> _Task to complete_:
In the data below, one line contains "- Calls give" and a later one contains "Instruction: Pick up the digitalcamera". Print both, with every line between them, exactly and alone.

Segment Open

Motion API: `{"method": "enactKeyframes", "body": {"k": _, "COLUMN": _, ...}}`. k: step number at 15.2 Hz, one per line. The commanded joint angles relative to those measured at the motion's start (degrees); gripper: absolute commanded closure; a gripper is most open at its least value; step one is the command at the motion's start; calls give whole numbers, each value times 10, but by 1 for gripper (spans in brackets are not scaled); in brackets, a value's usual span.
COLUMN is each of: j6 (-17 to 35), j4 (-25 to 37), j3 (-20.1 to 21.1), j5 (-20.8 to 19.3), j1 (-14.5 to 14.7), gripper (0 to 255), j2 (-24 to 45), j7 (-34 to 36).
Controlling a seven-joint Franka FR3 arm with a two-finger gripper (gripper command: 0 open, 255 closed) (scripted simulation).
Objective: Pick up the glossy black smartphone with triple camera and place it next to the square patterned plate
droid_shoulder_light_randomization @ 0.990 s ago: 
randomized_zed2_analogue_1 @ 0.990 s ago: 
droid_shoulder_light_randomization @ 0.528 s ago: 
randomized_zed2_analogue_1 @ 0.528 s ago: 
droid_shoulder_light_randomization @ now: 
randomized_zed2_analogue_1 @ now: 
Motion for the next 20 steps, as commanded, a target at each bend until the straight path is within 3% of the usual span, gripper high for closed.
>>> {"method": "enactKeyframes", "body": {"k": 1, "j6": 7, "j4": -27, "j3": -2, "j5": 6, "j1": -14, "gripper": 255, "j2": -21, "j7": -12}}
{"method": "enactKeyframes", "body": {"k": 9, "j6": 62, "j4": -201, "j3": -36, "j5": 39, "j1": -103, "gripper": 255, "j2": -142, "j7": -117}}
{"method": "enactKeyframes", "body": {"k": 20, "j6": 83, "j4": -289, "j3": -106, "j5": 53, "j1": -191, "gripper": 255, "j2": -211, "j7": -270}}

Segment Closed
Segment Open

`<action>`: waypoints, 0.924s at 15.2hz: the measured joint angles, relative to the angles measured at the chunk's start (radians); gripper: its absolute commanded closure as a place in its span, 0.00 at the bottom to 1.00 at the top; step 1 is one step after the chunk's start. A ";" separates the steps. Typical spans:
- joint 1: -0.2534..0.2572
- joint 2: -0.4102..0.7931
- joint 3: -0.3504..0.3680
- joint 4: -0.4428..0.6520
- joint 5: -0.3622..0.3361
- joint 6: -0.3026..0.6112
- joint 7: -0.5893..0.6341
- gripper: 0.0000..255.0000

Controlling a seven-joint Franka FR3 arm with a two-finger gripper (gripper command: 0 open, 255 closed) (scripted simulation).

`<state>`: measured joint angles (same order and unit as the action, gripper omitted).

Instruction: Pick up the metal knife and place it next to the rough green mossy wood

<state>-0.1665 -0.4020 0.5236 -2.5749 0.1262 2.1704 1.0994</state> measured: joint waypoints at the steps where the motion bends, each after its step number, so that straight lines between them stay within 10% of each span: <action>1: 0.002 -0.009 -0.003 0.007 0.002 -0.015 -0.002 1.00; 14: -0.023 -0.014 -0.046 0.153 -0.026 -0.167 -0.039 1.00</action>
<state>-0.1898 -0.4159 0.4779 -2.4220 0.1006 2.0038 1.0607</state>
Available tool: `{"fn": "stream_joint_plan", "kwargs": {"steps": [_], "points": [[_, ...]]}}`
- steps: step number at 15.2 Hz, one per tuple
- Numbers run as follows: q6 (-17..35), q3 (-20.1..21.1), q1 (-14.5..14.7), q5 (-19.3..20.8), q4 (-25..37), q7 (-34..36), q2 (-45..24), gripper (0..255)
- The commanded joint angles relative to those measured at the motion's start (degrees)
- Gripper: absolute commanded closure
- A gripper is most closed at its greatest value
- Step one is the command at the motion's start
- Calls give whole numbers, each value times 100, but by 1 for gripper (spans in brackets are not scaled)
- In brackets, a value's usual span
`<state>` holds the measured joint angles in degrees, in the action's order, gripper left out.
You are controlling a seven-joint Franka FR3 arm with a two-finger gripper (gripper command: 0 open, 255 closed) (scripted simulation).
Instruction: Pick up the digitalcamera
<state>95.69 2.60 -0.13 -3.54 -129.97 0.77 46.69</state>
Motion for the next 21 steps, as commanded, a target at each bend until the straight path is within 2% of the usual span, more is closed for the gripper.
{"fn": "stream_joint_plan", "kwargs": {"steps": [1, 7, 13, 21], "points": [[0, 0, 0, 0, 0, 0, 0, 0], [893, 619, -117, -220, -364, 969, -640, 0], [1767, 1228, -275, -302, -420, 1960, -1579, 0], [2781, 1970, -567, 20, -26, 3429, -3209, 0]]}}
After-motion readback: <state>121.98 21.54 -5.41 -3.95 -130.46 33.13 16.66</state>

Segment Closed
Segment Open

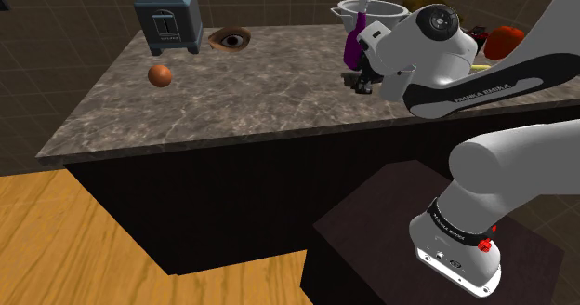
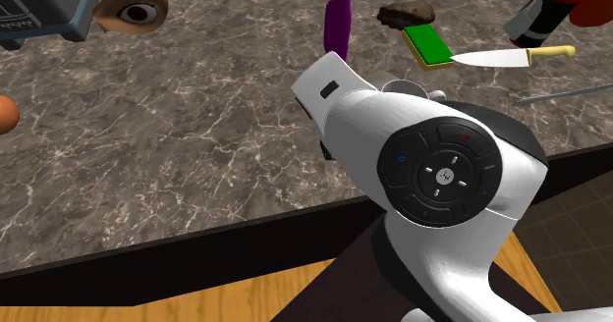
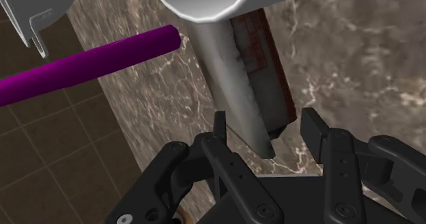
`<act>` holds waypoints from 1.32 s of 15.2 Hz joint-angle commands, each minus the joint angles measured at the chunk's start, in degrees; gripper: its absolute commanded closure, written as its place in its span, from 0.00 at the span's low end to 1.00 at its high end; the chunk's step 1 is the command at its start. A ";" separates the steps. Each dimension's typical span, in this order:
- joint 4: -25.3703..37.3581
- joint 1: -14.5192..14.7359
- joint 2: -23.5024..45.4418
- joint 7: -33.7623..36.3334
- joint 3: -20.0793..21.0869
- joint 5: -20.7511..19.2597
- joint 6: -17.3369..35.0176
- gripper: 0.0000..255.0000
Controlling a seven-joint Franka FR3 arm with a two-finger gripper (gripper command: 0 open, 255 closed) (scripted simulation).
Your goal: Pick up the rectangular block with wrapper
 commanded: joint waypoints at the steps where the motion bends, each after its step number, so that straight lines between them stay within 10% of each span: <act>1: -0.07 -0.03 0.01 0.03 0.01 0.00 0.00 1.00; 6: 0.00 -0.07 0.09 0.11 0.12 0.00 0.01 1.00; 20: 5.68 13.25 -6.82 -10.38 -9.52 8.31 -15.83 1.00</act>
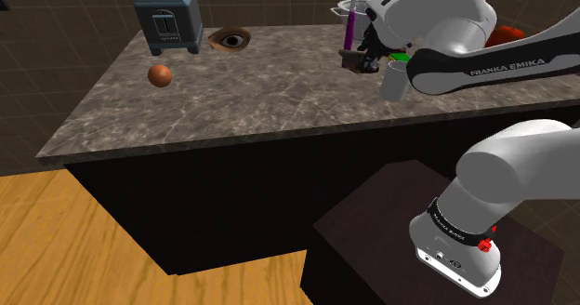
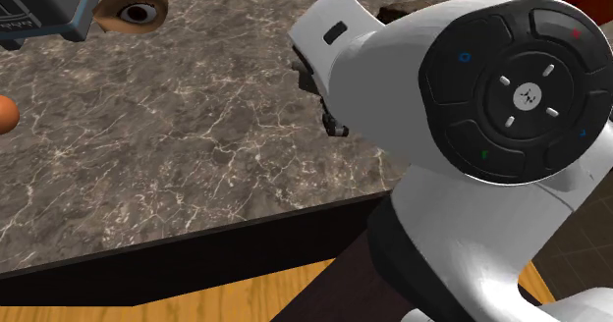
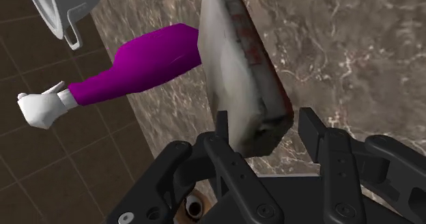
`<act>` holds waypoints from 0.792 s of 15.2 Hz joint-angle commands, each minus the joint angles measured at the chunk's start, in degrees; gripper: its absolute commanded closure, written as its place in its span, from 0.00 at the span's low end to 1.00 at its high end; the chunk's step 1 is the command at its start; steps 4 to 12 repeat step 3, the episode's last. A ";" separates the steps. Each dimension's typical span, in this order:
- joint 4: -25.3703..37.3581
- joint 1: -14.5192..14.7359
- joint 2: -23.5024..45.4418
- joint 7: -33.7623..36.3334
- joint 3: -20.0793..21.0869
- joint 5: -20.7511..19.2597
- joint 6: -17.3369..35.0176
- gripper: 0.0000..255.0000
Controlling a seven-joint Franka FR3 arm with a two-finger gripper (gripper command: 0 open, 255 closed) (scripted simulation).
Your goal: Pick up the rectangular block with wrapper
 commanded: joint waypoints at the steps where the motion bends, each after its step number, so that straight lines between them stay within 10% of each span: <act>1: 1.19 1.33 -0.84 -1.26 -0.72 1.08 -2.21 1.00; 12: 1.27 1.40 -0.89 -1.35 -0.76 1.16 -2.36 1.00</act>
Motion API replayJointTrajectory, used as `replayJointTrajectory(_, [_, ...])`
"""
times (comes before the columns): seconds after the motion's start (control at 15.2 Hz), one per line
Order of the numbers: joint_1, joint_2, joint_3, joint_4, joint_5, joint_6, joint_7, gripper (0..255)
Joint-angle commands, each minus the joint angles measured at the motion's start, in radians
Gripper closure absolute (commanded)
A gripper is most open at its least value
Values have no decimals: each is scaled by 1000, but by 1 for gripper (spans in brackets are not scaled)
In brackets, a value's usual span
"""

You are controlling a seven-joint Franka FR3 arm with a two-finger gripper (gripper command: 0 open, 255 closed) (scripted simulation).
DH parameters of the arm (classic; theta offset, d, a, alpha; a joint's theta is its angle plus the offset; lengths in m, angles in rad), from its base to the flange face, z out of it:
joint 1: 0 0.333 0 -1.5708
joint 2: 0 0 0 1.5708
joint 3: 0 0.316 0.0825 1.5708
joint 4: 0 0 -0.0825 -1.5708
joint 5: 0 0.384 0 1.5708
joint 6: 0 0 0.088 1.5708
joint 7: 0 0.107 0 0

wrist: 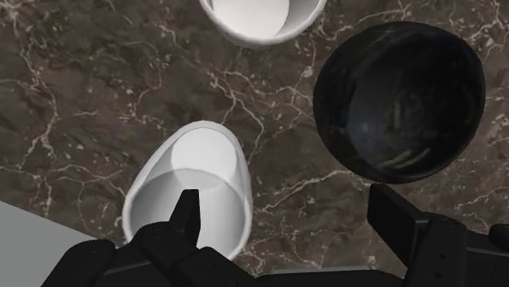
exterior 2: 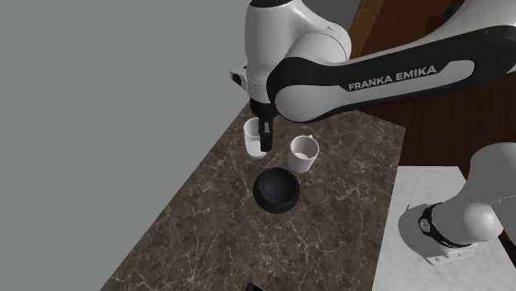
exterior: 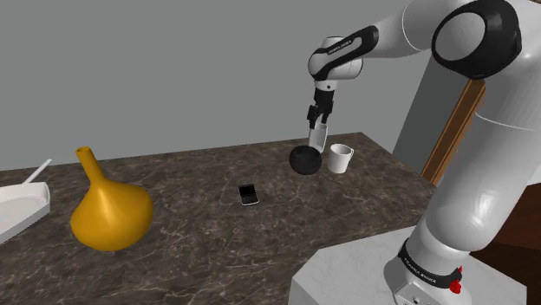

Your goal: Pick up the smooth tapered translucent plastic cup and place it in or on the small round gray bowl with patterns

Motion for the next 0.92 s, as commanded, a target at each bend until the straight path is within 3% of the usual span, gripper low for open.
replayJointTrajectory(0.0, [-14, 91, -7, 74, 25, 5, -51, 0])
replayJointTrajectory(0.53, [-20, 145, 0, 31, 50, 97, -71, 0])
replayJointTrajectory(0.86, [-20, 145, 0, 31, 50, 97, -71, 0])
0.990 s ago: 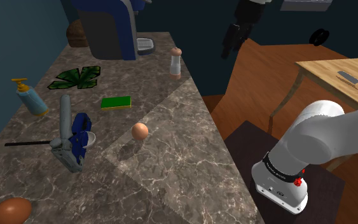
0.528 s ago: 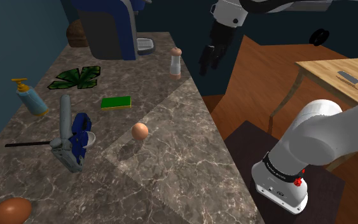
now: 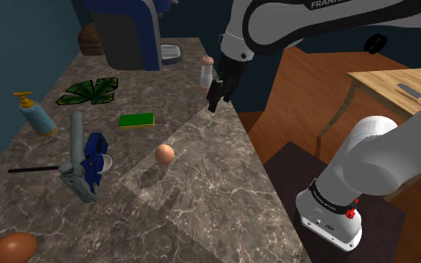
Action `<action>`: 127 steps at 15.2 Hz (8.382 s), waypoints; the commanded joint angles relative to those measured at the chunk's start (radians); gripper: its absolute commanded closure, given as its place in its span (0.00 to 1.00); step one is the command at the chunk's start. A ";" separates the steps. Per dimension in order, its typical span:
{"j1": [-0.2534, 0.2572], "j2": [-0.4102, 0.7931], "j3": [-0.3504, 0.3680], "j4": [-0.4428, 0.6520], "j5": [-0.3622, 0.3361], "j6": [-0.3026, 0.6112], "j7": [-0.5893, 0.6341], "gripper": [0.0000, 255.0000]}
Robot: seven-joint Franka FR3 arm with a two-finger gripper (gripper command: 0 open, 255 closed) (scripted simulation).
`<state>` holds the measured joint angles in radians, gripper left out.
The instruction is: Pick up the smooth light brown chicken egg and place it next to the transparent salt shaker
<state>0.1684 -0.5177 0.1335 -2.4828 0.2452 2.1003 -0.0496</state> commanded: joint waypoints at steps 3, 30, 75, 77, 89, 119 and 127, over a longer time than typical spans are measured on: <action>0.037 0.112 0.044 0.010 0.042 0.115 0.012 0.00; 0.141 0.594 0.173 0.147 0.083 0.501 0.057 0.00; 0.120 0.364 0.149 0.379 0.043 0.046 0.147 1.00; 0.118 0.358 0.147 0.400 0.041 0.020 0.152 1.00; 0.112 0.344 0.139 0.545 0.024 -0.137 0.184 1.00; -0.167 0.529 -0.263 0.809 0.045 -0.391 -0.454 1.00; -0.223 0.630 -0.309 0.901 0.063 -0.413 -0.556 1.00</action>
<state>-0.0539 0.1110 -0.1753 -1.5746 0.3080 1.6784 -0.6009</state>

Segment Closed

> _Exercise response_:
- Calls give whole numbers, each value times 100, but by 1 for gripper (spans in brackets are not scaled)
- In brackets, a value's usual span
`<state>` holds the measured joint angles in degrees, in the action's order, gripper left out.
You are controlling a seven-joint Franka FR3 arm with a two-finger gripper (gripper command: 0 open, 255 closed) (scripted simulation).
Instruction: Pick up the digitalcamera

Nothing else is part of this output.